> _WORK TASK_: Search the entries below for the word "sample", then copy each line in which it is found.

> _RECORDS_:
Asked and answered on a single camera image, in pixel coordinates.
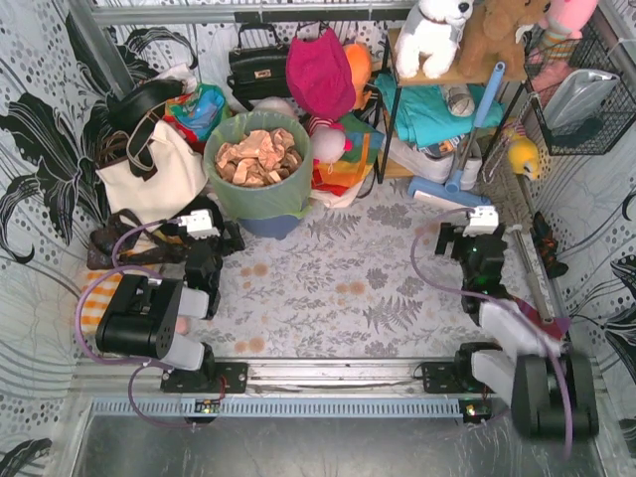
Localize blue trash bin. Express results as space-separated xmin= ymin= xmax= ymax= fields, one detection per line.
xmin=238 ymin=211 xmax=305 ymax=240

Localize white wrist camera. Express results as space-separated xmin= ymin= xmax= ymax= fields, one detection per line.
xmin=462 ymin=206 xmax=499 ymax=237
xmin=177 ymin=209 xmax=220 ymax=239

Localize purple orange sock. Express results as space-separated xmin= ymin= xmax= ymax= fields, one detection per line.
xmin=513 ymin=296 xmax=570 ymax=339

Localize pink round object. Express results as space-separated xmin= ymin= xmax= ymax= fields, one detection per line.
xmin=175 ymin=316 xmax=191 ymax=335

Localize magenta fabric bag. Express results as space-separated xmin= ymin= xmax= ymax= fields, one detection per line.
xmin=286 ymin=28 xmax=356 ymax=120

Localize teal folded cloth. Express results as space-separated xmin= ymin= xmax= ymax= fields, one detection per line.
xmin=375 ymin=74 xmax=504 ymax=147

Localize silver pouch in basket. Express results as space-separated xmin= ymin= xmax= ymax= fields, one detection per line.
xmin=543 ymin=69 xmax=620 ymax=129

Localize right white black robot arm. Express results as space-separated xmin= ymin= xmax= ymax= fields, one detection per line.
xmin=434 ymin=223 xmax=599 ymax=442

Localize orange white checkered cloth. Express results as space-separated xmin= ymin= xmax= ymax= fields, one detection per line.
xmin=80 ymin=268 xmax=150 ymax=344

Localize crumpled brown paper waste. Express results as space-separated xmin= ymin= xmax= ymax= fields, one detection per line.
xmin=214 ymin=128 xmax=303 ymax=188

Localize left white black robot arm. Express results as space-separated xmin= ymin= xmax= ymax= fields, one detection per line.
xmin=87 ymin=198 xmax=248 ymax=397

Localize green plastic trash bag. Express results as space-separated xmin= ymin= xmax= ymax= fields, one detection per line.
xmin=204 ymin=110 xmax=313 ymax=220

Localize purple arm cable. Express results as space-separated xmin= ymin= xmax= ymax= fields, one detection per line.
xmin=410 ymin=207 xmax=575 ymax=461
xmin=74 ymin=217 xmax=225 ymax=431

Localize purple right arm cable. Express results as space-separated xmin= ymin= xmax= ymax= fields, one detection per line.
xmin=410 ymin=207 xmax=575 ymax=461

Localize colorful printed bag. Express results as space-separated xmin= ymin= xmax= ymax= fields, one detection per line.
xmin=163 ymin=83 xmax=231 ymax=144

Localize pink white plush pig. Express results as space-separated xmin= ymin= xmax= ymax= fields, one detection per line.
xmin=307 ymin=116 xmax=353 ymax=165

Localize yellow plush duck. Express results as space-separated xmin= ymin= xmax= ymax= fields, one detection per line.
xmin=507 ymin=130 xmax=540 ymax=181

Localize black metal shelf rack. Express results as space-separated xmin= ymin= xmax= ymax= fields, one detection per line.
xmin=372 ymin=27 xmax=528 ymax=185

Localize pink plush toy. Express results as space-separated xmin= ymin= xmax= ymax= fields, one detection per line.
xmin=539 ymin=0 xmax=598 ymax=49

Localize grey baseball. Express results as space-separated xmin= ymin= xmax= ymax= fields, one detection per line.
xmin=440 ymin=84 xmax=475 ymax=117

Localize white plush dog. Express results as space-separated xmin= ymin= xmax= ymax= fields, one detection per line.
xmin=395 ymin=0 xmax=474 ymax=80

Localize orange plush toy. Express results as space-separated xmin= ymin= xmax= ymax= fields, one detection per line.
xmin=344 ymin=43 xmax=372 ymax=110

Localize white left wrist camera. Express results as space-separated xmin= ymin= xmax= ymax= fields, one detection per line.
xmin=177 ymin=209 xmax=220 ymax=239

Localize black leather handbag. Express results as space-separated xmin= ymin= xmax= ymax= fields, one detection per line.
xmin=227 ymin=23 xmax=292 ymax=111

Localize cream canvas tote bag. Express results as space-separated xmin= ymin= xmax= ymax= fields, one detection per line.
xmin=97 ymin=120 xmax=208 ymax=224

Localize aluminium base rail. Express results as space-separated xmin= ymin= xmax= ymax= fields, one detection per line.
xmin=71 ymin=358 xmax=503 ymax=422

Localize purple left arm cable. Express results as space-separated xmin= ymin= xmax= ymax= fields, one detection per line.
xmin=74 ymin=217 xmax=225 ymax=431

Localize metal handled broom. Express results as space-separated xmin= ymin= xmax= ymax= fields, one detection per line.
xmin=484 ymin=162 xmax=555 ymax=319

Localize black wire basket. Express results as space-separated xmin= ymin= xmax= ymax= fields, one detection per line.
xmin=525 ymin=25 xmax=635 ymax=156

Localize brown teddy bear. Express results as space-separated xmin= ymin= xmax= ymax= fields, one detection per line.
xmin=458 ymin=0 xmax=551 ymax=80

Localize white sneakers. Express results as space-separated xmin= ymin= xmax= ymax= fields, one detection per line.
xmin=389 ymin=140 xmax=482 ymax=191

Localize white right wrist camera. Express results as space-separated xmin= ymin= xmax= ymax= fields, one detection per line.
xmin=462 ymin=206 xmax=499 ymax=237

...

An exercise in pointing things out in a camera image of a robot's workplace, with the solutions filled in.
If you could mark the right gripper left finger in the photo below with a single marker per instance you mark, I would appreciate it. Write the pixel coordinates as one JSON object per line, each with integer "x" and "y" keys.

---

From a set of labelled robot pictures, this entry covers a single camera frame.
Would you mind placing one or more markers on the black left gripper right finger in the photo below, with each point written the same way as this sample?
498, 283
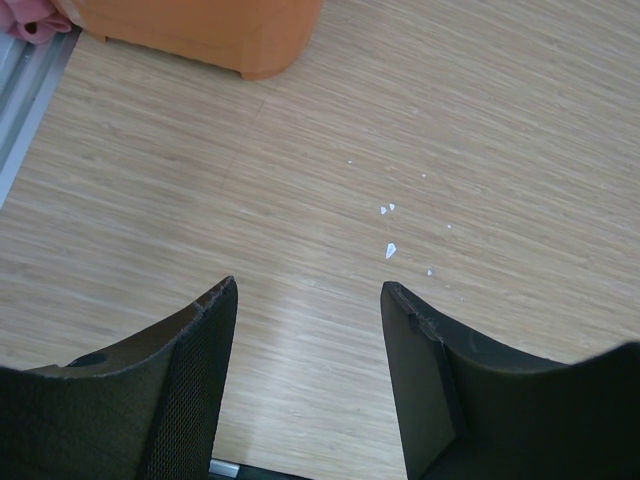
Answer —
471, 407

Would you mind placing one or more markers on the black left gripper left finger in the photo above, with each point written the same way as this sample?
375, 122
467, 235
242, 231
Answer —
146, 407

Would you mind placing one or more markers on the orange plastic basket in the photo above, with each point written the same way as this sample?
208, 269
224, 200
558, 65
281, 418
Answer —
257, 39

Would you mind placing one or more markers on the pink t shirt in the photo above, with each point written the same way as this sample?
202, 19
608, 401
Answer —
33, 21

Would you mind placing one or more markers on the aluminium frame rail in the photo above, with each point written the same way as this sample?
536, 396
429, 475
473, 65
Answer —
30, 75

> _RESPONSE BELOW_:
Would you mind placing one or more markers on the black left gripper right finger in the photo below, with each point written the same way as this sample?
Would you mind placing one or more markers on the black left gripper left finger in the photo above, with each point written the same way as this sample?
Would you mind placing one or more markers on the orange plastic basket in the photo above, with each point written the same way as this sample?
Would you mind placing one or more markers on the pink t shirt in the photo above, with each point written the same way as this sample?
Would you mind placing one or more markers on the aluminium frame rail in the photo above, with each point written the same way as this sample?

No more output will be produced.